About this exercise: Within these entries, which lines include the string "response"? Copy each one.
====== Data shown
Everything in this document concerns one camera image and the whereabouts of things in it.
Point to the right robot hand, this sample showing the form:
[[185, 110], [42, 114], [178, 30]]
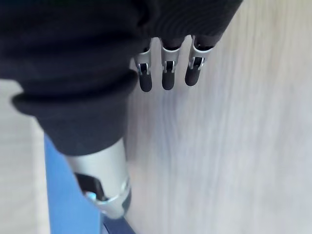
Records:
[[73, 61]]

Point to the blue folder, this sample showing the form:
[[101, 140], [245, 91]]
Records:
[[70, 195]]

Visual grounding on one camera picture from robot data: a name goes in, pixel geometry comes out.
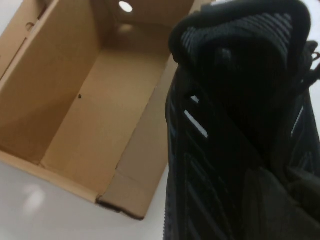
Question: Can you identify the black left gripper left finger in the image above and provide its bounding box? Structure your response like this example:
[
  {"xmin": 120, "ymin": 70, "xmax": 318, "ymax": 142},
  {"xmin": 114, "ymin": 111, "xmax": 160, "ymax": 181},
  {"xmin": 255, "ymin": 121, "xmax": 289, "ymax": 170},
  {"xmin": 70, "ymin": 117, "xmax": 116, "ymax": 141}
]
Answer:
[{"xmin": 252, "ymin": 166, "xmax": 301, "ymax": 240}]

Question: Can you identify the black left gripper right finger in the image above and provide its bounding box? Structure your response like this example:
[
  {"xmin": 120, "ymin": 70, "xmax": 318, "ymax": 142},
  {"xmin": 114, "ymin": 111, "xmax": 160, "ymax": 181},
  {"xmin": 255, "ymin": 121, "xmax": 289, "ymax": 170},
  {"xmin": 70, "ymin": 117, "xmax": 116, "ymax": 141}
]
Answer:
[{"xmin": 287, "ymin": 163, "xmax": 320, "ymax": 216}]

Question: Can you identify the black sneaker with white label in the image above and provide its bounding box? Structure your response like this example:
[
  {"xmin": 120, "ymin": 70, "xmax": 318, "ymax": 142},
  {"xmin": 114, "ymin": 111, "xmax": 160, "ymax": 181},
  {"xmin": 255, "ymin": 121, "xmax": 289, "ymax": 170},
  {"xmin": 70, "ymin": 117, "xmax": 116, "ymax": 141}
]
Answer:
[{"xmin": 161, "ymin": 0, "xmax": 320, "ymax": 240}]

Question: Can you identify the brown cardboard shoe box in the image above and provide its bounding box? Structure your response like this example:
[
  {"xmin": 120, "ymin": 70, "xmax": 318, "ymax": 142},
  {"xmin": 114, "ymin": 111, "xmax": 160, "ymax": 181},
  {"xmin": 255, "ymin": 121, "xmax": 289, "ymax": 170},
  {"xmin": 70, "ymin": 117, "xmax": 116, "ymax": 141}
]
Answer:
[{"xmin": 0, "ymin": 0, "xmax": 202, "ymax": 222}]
============
====== Data shown
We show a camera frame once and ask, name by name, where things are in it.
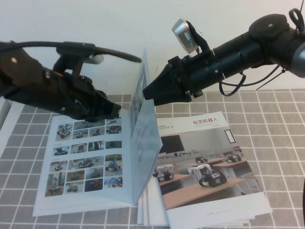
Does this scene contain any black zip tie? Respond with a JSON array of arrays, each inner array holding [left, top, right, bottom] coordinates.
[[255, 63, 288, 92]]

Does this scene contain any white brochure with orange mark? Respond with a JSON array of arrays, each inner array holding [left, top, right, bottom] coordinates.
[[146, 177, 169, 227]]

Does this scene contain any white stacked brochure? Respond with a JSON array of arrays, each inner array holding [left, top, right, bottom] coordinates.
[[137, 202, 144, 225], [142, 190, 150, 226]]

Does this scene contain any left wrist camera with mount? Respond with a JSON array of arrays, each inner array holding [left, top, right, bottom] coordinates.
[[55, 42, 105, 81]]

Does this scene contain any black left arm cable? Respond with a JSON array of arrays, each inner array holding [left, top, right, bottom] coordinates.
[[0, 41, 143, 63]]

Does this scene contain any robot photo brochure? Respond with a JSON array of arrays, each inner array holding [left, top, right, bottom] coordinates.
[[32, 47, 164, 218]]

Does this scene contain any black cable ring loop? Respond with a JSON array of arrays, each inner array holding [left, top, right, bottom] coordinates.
============
Reply:
Question: Can you identify the black left gripper left finger in the image above and provide its bounding box? Structure your response like this example:
Question: Can you identify the black left gripper right finger in the image above and provide its bounding box? Structure your response like this example:
Question: Can you identify the black sneaker with white label in the image above and provide its bounding box? Structure your response like this example:
Question: Can you identify the brown cardboard shoe box in the image above and provide its bounding box? Structure your response like this example:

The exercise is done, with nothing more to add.